Non è proprio la scena in cui un ricco capitalista si accende il sigaro con la banconota da 100 dollari ma quasi. Perché fuoco e fiamme ci sono e, quando si tratta di Banksy, alla fine, anche ciò che si distrugge può portare valore. In fondo, si sa, l’unica cosa che esiste, in qualunque natura, è la trasformazione. E così, la società di blockchain Injective Protocol, dopo aver acquistato un’opera dello street artist anonimo e averla “convertita” in NFT – Non Fungible Tokens, cioè in “materia digitale”, non ha potuto far altro che bruciarla.
Altrimenti, come spiegato dalla stessa società in un tweet pubblicato dall’account @BurntBanksy, il valore sarebbe rimasto principalmente nell’opera fisica, piuttosto che nelle risorse digitali. D’altra parte, già in tempi non troppo sospetti, qualcuno aveva acceso la miccia sul “reale” valore dell’opera d’arte: fu Stéphane Distinguin, imprenditore francese nel settore delle nuove tecnologie, a lanciare l’idea di mettere in vendita la Gioconda di Leonardo da Vinci, attraverso una blockchain.
A prescindere dall’impatto emotivo suscitato dalla performance di bruciare un’opera d’arte, la portata del gesto è concettualmente (e finanziariamente) enorme, soprattutto considerando l’attuale momento d’oro del mercato NFT dell’arte che, nelle ultime settimane, ha generato una sorta di aspettativa collettiva simile a quella della febbrile corsa alle miniere del Klondike e dello Yukon. Solo che, al posto del piccone e del setaccio, si usano gli strumenti più attuali a disposizione, cioè i processori e le tastiere.
Injective Protocol è una piattaforma di Decentralized Derivatives Trading, cioè di DeFi, ovvero finanza decentralizzata, un sistema che, come lascia intendere la parola, non si basa su intermediari centrali, come broker, exchange o banche, utilizzando invece smart contract sulla blockchain. Le piattaforme di questo genere consentono quindi agli utenti prestare o ricevere fondi, scambiare criptovaluta ma anche speculare sulle oscillazioni dei prezzi utilizzando i derivati. Gli affari, insomma, sono più che seri e Nasdaq ha deciso di creare un indice apposito, il DEFX, per tenere traccia dei maggiori prodotti di DeFi.

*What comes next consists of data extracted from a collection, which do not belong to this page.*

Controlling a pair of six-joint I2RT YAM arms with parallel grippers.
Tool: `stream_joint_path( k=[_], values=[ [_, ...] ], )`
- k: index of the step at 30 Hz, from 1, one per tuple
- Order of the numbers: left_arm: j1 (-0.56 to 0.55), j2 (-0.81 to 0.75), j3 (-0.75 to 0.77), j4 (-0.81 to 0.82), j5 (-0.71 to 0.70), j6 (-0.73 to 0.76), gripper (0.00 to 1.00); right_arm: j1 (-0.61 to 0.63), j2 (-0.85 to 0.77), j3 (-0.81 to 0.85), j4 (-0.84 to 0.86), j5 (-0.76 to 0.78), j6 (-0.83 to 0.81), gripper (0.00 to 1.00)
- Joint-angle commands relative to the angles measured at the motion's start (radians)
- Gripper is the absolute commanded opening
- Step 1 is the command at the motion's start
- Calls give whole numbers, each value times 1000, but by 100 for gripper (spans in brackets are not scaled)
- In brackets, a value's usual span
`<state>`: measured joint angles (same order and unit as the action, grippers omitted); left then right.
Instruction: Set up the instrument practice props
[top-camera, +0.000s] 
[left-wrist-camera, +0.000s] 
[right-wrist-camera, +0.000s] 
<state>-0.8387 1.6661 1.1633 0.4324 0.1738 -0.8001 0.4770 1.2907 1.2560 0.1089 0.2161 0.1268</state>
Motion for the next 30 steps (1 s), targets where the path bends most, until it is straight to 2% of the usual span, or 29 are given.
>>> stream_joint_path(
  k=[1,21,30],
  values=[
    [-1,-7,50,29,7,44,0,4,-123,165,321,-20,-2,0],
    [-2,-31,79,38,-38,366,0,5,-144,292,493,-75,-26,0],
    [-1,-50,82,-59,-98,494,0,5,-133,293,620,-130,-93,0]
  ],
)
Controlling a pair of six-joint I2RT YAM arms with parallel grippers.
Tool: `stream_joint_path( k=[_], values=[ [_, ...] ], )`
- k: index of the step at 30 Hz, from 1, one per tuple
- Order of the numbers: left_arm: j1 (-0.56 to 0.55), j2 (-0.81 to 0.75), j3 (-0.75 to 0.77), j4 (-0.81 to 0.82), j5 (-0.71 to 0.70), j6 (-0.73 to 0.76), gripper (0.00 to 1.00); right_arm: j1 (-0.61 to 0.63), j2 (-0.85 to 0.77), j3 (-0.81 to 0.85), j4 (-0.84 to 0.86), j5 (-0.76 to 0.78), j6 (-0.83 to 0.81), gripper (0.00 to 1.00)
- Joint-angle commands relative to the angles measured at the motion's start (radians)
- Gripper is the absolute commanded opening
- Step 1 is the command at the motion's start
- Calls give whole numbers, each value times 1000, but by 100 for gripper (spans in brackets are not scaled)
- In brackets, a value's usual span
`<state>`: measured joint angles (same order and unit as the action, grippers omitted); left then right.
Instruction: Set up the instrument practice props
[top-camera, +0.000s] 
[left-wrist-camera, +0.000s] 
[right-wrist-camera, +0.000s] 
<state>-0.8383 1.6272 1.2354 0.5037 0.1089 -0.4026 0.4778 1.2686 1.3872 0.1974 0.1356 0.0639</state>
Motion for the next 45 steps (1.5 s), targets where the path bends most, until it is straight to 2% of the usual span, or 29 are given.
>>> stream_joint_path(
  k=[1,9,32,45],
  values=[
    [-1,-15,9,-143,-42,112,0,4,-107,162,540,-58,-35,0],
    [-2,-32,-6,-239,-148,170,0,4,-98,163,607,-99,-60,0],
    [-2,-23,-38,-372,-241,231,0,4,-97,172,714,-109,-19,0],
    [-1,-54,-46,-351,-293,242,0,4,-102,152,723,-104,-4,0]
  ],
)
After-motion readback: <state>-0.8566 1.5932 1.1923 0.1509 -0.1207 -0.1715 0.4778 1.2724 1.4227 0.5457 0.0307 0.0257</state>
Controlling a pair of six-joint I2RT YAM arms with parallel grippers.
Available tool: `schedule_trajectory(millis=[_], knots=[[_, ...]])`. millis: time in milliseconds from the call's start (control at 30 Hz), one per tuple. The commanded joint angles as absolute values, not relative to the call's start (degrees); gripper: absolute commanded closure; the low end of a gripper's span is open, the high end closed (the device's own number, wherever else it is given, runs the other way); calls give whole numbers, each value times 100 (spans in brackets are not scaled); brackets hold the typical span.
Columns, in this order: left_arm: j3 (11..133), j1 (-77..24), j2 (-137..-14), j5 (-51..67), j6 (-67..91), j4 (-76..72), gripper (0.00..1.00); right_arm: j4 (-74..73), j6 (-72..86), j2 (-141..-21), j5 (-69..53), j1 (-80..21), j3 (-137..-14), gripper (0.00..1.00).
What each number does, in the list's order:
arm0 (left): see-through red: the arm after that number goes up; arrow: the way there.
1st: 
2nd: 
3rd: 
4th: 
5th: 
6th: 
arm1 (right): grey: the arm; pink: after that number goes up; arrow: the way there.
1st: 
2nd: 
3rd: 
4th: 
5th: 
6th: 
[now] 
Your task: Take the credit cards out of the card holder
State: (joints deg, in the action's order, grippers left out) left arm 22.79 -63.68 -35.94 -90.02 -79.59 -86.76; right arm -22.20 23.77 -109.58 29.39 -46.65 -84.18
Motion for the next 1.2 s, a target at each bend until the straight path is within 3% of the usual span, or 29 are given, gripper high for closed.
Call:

Injective Protocol ha acquistato l’opera di Banksy da Taglialatella Galleries lo scorso inverno, nel corso di una vendita dedicata allo street artist, per circa 95mila dollari e, dopo il passaggio in NFT, ha raggiunto un valore di 382mila dollari, corrispondenti a 228,69 Ether – che è la criptovaluta più usata nelle operazioni di DeFi – pagati dall’acquirente che, come da tradizione nella blockchain, rimane anonimo. E anche la scelta dell’opera non è affatto casuale: si tratta infatti di Morons (White), lavoro del 2006 nel quale è raffigurata un’asta affollata, con il battitore impegnato nella vendita di un quadro nel quale, riccamente incorniciate, sono scritte queste parole: “I can’t believe you morons actually buy this shit”, “non posso credere che voi idioti compriate davvero questa schifezza”.
Taglialatella Galleries ha specificato di non essere al corrente del piano di Injective Protocol ma ha dichiarato che le possibilità offerte dagli NFT alle gallerie, agli artisti e, quindi, anche ai collezionisti, aggiungiamo, sono illimitate. Ovviamente non si incoraggia la distruzione avanguardistica delle opere d’arte ma l’argomento è scottante e infatti la stessa Taglialatella ha già in programma di entrare nel settore NFT.